* What the exercise asks *
Lines with "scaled": pull these out of the listing below.

* Source records *
::::::::::

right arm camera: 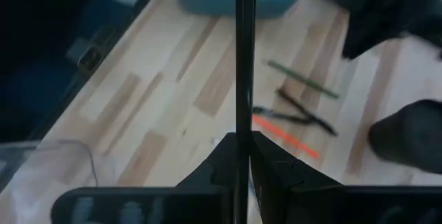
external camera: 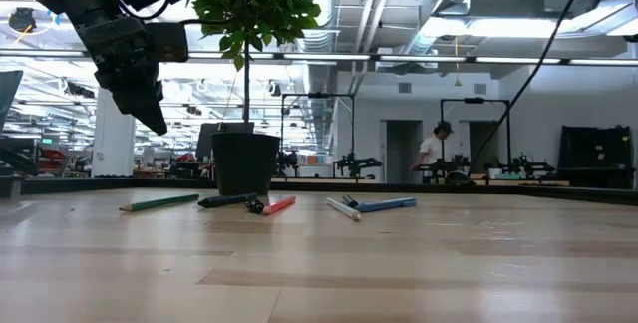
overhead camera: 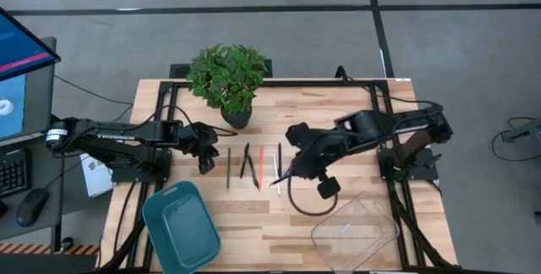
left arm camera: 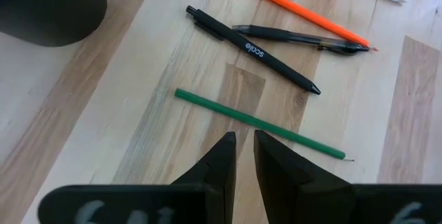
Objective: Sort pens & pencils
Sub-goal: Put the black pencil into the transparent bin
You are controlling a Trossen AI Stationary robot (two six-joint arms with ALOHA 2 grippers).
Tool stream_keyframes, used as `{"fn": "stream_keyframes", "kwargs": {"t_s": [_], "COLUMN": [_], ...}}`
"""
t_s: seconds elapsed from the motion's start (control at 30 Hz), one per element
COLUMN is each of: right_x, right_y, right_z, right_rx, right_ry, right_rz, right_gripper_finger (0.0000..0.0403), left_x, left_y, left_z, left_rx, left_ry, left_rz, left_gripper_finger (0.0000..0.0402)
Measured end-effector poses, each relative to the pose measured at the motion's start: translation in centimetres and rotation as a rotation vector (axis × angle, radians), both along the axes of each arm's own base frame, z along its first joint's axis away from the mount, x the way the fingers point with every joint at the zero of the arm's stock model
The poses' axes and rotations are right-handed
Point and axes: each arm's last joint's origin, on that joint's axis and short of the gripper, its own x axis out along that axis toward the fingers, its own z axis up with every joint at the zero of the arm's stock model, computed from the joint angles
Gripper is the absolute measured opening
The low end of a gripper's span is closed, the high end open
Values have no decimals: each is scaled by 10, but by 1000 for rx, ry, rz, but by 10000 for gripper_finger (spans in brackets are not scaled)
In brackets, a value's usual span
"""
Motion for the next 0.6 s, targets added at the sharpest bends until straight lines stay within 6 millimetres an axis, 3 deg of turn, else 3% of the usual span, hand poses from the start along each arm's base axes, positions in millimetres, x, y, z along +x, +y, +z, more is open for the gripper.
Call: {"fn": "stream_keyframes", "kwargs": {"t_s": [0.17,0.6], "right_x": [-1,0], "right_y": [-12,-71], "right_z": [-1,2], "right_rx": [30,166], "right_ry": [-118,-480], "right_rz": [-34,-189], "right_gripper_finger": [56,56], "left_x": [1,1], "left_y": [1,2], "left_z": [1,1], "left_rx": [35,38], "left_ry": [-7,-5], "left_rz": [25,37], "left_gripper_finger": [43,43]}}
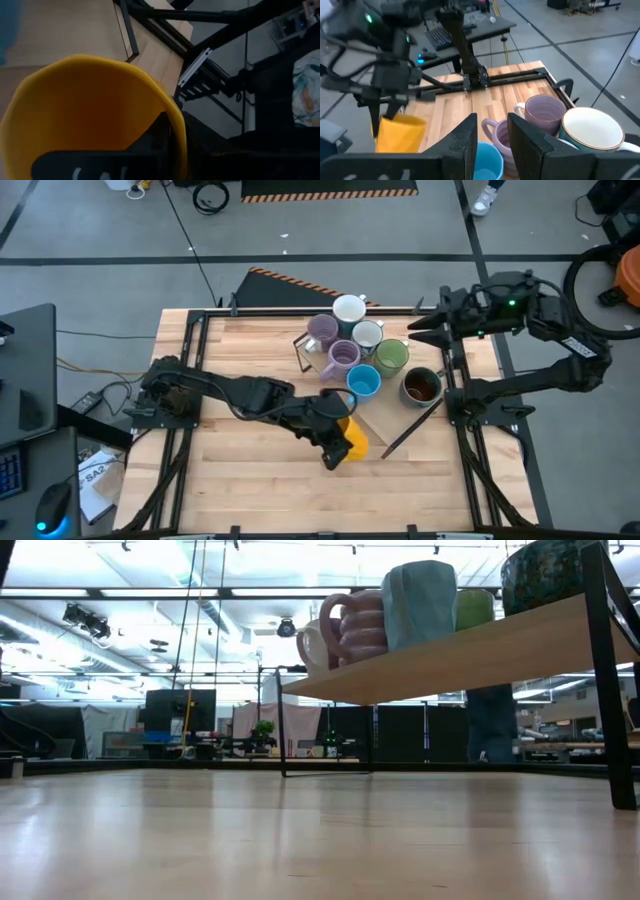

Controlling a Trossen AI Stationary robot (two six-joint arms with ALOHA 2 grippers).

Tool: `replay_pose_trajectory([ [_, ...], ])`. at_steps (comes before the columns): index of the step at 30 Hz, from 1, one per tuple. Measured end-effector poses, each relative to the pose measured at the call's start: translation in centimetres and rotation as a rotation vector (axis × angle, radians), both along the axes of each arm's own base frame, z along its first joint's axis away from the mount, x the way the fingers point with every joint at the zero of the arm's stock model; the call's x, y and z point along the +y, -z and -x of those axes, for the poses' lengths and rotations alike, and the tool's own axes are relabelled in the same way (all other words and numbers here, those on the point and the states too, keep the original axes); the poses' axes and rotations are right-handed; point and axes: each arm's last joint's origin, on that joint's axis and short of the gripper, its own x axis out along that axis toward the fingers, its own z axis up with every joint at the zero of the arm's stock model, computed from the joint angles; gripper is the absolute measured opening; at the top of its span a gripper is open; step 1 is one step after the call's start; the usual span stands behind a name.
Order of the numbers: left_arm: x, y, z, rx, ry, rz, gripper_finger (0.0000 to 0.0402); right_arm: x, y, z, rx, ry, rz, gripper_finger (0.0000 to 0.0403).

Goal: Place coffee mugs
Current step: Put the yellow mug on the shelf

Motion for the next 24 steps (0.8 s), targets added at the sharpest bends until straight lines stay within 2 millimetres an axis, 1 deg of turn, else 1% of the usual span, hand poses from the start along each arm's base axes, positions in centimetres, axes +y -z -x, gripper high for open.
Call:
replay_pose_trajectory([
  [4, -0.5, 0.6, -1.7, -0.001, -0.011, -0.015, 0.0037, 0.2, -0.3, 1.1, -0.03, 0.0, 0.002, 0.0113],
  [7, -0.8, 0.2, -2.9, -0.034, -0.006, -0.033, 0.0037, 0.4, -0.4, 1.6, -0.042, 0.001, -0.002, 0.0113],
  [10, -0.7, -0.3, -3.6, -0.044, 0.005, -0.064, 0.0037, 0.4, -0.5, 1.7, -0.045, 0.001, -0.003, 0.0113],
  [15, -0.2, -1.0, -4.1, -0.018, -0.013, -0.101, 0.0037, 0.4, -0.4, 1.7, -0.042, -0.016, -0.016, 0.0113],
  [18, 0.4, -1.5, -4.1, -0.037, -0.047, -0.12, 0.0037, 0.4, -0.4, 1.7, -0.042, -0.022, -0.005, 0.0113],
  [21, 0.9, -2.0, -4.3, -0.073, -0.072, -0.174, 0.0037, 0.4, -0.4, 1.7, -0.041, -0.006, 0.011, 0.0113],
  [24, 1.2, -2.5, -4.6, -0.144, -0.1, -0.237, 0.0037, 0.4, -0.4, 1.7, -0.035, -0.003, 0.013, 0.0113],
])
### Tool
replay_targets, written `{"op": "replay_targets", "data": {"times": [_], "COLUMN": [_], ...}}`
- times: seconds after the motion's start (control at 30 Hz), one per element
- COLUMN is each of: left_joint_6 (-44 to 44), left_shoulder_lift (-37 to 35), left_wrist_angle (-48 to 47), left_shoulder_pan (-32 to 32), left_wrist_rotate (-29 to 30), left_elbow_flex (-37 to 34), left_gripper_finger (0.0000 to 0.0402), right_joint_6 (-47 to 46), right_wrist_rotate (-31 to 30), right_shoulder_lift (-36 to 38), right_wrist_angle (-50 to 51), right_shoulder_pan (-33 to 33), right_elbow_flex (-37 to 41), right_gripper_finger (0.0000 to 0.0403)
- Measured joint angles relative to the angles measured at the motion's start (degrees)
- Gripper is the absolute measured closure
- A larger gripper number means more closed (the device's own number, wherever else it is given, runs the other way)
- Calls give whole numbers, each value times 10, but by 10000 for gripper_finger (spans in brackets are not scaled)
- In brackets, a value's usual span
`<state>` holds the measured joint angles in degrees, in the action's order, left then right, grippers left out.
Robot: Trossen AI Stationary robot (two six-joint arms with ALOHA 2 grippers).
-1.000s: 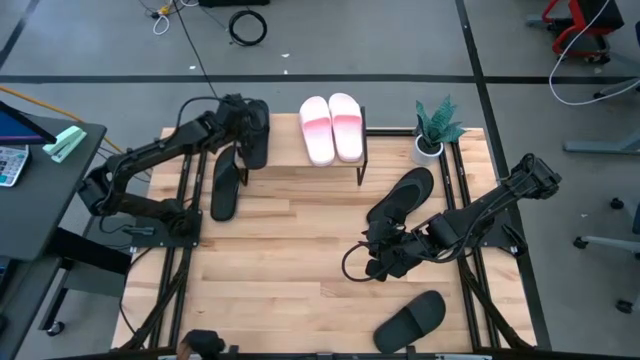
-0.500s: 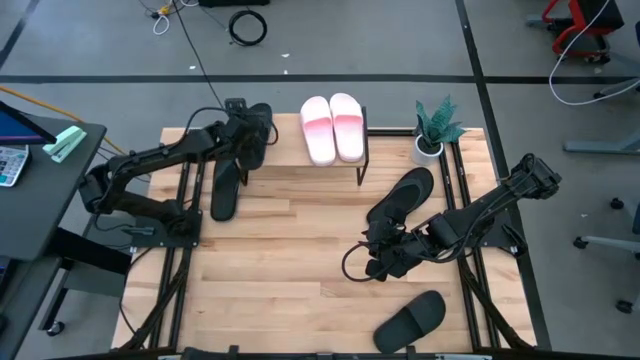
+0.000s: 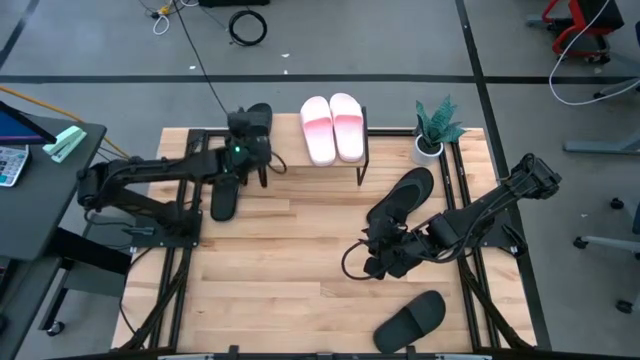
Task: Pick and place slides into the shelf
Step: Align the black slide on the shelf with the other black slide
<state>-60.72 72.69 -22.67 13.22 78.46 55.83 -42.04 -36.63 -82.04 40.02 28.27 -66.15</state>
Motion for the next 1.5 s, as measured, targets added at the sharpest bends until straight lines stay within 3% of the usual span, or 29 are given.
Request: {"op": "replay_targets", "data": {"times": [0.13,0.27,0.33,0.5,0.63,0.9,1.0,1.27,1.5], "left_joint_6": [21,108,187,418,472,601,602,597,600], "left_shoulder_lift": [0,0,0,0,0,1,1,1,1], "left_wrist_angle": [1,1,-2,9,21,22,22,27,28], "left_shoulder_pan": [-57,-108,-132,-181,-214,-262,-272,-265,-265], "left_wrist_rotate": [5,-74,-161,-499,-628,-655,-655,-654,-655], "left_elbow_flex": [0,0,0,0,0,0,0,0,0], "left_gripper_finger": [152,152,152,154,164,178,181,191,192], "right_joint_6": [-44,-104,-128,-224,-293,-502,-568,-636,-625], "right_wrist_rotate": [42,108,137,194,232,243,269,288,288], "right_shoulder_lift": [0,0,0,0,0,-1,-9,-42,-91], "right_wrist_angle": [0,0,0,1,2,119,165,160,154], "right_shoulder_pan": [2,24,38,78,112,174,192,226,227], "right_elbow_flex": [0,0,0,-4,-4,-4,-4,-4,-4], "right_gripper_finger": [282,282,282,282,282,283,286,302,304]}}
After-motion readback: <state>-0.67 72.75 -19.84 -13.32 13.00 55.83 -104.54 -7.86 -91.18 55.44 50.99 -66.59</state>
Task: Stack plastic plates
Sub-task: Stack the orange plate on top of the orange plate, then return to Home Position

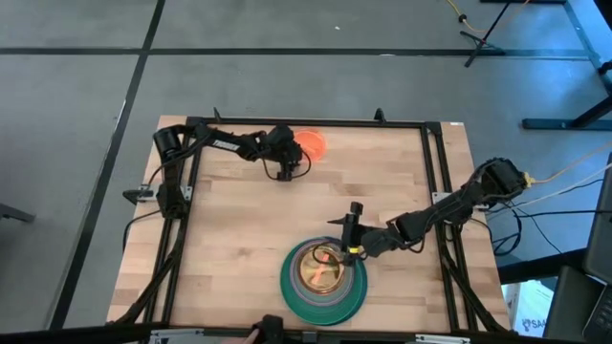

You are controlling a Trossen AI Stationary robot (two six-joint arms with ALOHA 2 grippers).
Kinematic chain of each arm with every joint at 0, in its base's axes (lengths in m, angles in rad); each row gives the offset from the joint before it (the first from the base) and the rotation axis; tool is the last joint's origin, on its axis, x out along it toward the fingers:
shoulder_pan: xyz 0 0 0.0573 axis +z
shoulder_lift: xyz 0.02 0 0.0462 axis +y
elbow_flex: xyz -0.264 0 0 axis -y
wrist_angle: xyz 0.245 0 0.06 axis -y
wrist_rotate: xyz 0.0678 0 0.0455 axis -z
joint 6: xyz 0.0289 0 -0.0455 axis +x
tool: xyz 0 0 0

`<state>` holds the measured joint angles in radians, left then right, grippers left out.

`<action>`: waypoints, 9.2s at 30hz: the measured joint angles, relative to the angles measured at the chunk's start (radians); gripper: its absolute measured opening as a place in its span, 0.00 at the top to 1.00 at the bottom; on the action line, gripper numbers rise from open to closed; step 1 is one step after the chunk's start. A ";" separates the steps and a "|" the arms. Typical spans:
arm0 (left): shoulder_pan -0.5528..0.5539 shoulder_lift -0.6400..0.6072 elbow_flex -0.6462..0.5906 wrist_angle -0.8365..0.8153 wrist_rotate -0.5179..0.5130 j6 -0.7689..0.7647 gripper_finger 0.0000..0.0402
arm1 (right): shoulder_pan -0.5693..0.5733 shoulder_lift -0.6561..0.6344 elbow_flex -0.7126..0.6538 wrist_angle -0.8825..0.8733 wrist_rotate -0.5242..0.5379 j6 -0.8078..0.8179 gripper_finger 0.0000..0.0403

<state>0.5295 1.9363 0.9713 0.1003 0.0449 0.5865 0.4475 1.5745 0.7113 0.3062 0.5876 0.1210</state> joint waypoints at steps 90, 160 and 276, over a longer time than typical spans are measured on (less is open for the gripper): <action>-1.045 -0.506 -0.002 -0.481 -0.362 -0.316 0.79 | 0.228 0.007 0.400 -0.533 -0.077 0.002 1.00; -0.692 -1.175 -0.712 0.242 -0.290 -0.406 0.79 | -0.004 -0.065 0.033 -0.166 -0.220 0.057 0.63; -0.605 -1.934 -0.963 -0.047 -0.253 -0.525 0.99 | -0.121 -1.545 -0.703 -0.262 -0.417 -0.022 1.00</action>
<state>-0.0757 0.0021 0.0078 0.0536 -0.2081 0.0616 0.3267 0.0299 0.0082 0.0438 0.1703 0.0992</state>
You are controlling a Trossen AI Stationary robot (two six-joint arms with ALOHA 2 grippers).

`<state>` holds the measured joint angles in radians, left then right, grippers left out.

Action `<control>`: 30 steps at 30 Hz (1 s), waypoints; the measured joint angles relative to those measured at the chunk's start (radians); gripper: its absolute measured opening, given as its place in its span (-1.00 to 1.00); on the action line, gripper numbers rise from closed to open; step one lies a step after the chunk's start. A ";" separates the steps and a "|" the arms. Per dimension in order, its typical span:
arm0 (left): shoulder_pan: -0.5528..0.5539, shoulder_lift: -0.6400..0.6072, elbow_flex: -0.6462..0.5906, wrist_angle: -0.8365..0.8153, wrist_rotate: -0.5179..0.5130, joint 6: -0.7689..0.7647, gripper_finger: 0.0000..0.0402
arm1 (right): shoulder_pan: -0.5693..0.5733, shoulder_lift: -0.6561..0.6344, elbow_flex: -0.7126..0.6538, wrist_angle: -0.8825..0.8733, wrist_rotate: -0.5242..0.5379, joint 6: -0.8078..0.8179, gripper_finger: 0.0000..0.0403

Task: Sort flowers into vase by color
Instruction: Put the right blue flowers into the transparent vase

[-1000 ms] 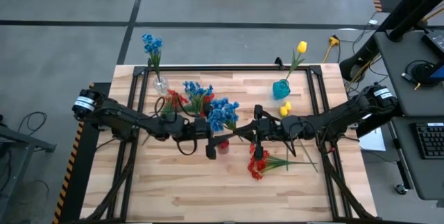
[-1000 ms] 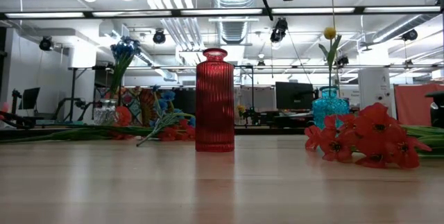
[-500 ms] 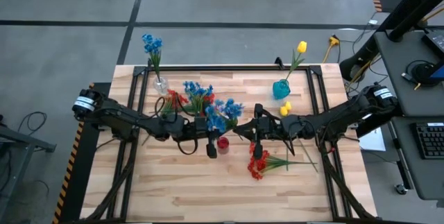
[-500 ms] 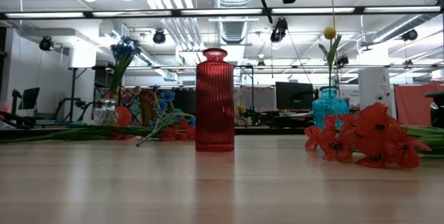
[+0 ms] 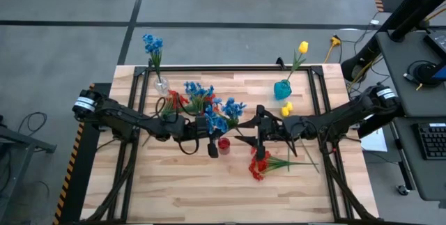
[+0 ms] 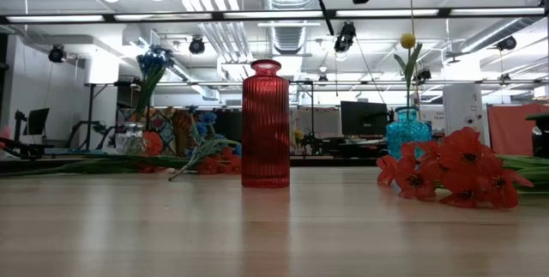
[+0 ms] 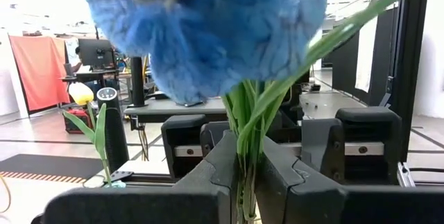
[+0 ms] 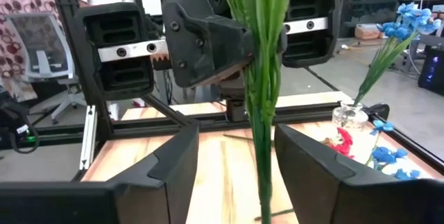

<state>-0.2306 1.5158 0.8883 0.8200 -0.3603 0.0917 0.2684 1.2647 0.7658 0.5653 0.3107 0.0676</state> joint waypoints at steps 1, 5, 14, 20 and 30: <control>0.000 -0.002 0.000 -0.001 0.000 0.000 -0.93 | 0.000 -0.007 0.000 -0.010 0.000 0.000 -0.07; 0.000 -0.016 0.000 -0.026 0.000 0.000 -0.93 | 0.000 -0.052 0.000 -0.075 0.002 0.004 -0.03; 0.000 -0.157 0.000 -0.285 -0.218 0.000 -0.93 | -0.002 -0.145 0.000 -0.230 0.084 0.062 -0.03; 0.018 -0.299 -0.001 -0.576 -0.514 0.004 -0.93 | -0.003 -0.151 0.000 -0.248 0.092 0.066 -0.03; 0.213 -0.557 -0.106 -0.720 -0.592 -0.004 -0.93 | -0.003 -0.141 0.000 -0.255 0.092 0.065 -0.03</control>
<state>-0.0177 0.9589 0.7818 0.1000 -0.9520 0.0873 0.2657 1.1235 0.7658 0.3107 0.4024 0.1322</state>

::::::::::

* Reply to the exercise *
Values have no decimals: each is scaled by 10, but by 1000 for rx, ry, rz, but by 10000 for gripper_finger (spans in brackets are not scaled)
- Calls give whole numbers, each value times 10, but by 10000 for gripper_finger (spans in brackets are not scaled)

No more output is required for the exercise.